Camilia finds out about Nany's status and thinks that Antonio is HIV positive. She tells Sofia that she and her son are both positive and everyone who was involved with Antonio and Camilia are now worried that they could be infected, causing a big problem as Antonio was one of her many partners. After a slight scare, and after several blood tests, it's discovered that everyone (Antonio, Gonzalo, Daniela, and Tamayo) is negative. (Camilla claims to be positive but that was just a plot to get Gonzalo closer to her, after he seemed to falling for Daniela). Camila and Gonzalo realize that their scheming is catching up to them, so as a result they plan one final big heist, by selling multiple properties twice, and defrauding every 2nd buyer (being that the first buyer would be the legitimate buyer, and everyone after that, invalid) and keeping the money. But, the plot is exposed, as a result Gonzalo winds up in jail and Camila is kept free, after she put the blame of the fraud all on him, when it reality it was more her idea, and he was just an accomplice. While Gonzalo is in jail, Camila, now working alone, enlists the help of Chaparro once again. Chaparro decides they need to put all the fraud money that Camila and Gonzalo embezzled and put it into a bank account in the Bahamas, under a fake name, the fake name being "Alejandro Vallejo", the same prisoner who he promised earlier to release from jail, and didn't. A problem arises, when the prisoner finds this information out, and blackmails Chaparro, as a result Chaparro calls for Vallejo's death, making it look like a suicide. Gonzalo who had just been in the room with Vallejo, realizes that it wasn't a suicide after all, and that he was ordered to be killed.

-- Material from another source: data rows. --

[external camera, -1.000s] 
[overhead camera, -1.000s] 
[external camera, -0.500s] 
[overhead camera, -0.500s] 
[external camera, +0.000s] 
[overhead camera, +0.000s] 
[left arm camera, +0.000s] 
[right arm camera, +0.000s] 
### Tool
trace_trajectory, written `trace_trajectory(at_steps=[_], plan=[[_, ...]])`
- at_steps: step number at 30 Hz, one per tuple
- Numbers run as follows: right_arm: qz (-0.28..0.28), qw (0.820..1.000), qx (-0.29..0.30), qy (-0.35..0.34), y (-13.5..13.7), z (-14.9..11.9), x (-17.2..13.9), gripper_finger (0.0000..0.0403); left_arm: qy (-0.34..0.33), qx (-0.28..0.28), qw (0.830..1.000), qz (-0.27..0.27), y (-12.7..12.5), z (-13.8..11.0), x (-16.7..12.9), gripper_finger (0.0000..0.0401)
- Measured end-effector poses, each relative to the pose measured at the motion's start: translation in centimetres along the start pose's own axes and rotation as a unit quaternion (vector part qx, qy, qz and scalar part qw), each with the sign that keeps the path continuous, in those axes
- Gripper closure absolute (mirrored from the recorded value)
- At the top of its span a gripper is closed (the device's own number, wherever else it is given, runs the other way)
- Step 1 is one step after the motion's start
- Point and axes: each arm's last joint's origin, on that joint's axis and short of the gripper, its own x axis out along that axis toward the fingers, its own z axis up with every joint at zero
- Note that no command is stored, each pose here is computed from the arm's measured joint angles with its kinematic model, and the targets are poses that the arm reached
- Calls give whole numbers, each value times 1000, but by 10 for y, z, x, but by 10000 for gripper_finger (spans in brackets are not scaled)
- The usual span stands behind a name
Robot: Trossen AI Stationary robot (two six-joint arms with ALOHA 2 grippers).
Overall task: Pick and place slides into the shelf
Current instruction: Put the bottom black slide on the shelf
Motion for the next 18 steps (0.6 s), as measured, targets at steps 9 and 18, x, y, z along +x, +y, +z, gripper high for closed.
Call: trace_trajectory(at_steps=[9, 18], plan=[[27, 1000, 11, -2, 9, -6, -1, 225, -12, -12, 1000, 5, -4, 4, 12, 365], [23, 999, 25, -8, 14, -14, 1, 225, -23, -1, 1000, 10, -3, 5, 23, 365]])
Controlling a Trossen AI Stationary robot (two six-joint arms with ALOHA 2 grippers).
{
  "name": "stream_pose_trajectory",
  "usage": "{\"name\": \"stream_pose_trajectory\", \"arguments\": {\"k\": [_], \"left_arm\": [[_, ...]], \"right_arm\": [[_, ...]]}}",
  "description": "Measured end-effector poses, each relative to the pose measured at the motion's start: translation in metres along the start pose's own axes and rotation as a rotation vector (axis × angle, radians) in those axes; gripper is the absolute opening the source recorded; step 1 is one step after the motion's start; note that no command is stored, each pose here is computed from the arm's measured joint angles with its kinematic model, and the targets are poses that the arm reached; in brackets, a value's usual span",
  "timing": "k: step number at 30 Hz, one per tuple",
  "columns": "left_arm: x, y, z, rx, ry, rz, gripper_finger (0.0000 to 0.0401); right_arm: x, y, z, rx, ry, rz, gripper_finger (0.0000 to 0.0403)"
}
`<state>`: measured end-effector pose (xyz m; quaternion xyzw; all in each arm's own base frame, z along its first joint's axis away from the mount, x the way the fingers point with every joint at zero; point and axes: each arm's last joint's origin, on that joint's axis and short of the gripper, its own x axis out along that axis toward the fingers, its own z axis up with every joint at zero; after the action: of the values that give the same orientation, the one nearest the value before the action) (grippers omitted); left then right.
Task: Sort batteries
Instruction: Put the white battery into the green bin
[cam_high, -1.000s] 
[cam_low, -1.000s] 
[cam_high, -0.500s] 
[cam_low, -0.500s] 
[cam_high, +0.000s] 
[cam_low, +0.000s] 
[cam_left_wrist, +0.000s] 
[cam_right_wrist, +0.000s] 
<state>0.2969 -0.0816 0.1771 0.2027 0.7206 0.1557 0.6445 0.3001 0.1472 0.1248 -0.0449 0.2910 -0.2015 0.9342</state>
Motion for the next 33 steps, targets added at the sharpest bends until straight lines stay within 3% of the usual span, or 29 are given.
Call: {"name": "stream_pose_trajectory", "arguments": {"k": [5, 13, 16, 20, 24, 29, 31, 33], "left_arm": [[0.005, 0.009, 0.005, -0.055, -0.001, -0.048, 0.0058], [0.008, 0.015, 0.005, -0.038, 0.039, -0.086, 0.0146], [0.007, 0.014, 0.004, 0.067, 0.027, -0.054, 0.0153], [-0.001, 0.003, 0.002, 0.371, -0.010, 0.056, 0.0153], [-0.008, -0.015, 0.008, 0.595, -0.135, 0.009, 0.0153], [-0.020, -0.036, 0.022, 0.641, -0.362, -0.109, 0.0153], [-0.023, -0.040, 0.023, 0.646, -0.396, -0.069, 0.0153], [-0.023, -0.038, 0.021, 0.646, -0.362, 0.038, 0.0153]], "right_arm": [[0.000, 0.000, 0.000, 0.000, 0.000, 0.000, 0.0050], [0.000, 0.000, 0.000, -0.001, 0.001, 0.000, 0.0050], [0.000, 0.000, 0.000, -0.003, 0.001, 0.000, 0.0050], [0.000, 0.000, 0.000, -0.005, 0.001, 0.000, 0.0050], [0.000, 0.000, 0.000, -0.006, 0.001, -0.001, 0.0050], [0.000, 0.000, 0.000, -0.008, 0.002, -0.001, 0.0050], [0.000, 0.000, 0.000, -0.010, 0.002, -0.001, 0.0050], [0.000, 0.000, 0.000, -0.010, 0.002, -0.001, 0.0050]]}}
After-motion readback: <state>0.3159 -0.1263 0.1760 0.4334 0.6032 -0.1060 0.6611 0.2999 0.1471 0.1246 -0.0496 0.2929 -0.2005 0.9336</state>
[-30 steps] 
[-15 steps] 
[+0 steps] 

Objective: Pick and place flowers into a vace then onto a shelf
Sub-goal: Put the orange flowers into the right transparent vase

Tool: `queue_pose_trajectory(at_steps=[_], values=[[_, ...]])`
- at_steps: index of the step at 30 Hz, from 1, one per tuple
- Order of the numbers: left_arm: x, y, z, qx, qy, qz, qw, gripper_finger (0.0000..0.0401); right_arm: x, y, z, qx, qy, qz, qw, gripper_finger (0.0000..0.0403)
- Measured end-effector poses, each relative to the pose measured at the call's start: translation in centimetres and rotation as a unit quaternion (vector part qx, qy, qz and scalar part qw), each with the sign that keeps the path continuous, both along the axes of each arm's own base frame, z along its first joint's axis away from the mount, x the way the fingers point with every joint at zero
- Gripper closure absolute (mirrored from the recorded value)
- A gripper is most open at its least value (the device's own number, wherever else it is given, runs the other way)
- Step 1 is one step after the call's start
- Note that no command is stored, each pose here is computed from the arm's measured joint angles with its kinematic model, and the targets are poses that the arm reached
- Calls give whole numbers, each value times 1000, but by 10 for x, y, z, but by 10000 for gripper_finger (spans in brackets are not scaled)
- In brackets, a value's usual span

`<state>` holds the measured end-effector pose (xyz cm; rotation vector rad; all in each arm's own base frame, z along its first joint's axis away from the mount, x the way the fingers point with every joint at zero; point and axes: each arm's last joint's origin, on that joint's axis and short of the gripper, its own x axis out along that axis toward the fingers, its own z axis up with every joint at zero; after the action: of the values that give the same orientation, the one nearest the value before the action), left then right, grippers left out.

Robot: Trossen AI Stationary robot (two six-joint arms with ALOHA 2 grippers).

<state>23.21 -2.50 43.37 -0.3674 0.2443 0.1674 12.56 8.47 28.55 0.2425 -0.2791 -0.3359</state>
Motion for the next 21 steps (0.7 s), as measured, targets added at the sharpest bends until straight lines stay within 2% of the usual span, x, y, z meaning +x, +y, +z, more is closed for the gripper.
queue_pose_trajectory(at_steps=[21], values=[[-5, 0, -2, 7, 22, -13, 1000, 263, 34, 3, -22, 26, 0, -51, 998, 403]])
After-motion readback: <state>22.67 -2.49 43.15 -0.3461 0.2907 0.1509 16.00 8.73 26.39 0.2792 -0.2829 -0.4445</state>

At the same time, Luigi, who has since struck a legitimate relationship with Clemencia (Antonio's mother and Pedro's estranged wife) realizes that Camila may be the real criminal of everything that's going on. The day Vallejo is murdered, Luigi visits the prison and talks to Vallejo, and Vallejo tells him everything he knows, and that if he's killed, it's Chaparro's doing (Vallejo himself was asked to kill Luigi earlier in the telenovela; he was fully aware of what Chaparro was capable of) and wrote on a piece of paper the proof that Chaparro is behind the money laundering scheme.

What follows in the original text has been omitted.